I wish me had on video...............


----------



## MaggieRoseLee (Aug 17, 2001)

I also found time was an issue with NADAC. Not so much when we started but with the tighter times in the Advanced classes. 

But that was with Elsa. Never got a chance to do NADAC with Bretta Lee...


----------



## LuvourGSDs (Jan 14, 2007)

I have not done much AKC, are their times more forgiving ? I would think not, done a couple of trials & seemed more strict IMO.


----------



## elisabeth_00117 (May 17, 2009)

Great job!


----------



## MaggieRoseLee (Aug 17, 2001)

LuvourGSs said:


> I have not done much AKC, are their times more forgiving ? I would think not, done a couple of trials & seemed more strict IMO.


AKC times are more forgiving, but also their courses at the higher levels can be more twisty and tight.

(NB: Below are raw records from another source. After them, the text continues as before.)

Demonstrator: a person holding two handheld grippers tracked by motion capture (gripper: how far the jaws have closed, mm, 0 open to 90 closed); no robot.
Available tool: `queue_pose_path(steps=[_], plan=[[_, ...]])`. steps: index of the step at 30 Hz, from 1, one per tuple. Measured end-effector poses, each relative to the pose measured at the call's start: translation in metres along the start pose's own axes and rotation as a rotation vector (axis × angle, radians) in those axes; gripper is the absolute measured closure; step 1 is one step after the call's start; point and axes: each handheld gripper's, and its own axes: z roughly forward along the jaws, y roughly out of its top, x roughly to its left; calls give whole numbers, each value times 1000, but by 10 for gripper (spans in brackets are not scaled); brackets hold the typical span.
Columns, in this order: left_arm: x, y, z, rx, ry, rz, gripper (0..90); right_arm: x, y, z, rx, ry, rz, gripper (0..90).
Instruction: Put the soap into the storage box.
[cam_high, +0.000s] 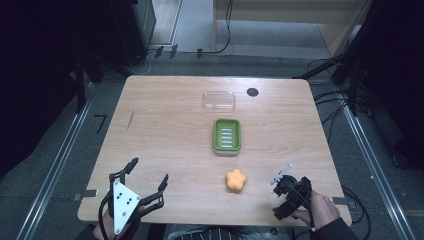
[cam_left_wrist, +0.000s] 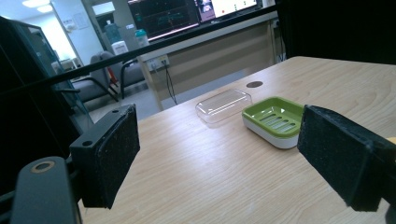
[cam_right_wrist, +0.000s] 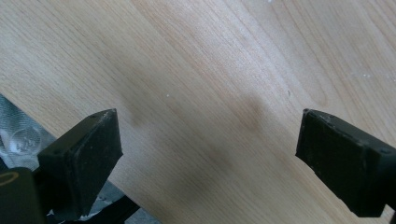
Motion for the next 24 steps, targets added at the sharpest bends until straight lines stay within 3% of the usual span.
queue_pose_path(steps=[19,24], plan=[[0,0,-1,11,2,9,130,7,10,1,-27,3,-49,64],[0,0,-1,10,1,7,130,5,16,-1,-58,-5,-59,58]])
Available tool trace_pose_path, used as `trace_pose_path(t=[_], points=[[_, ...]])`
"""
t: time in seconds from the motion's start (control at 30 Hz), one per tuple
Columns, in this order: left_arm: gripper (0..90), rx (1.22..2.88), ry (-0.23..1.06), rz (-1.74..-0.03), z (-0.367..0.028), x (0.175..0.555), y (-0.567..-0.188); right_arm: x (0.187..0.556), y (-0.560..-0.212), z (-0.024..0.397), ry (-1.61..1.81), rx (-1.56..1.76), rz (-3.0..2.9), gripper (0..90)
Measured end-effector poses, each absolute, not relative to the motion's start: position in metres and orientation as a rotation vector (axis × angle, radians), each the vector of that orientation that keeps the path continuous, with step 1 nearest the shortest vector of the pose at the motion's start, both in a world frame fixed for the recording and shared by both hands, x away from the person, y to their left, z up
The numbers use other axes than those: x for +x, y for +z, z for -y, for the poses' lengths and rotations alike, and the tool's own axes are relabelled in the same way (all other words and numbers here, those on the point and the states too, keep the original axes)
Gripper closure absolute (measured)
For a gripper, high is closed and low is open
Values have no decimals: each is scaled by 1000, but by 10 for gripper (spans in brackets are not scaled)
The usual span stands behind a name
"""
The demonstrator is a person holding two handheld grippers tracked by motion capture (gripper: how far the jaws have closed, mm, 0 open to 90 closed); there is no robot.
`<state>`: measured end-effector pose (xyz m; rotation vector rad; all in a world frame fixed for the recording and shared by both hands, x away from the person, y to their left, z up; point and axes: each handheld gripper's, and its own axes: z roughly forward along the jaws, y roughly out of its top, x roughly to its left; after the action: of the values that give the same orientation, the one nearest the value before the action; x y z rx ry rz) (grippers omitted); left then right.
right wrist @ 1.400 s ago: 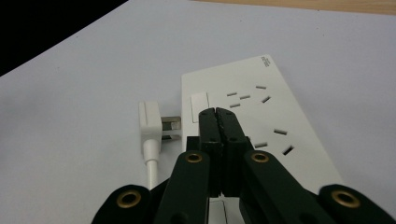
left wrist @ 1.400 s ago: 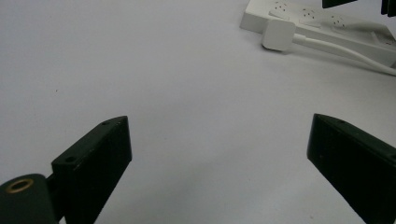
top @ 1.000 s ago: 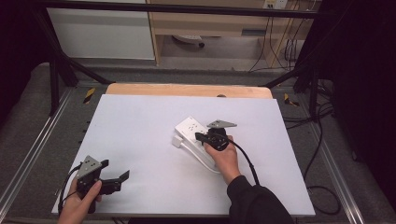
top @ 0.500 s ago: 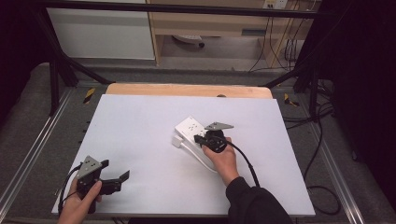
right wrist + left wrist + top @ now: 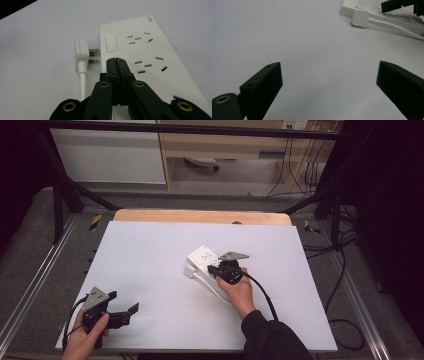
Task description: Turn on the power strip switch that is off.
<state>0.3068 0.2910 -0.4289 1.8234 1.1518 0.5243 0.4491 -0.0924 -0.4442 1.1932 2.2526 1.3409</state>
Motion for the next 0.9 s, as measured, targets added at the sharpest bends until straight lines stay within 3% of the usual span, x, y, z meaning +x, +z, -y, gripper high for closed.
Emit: trace_pose_path(t=[0.9], points=[[65, 1824, 525, -1149, -291, 307, -429, 450, -446, 94, 1353, 1190, -2235, 900]])
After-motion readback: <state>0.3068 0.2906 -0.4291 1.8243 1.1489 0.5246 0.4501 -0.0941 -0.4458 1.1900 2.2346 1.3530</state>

NADAC does (or at least did) have more open and flowing courses which would allow for speed. But that means fast dog AND fast handler!!!


----------



## mygsds (Jan 7, 2007)

yes and since I am a slow handler with a fast dog NADAC is a bit of a challenge.

Those wide open courses give Kahlua too much open space to fly on. She actually handles better on the tighter courses.

Pat


----------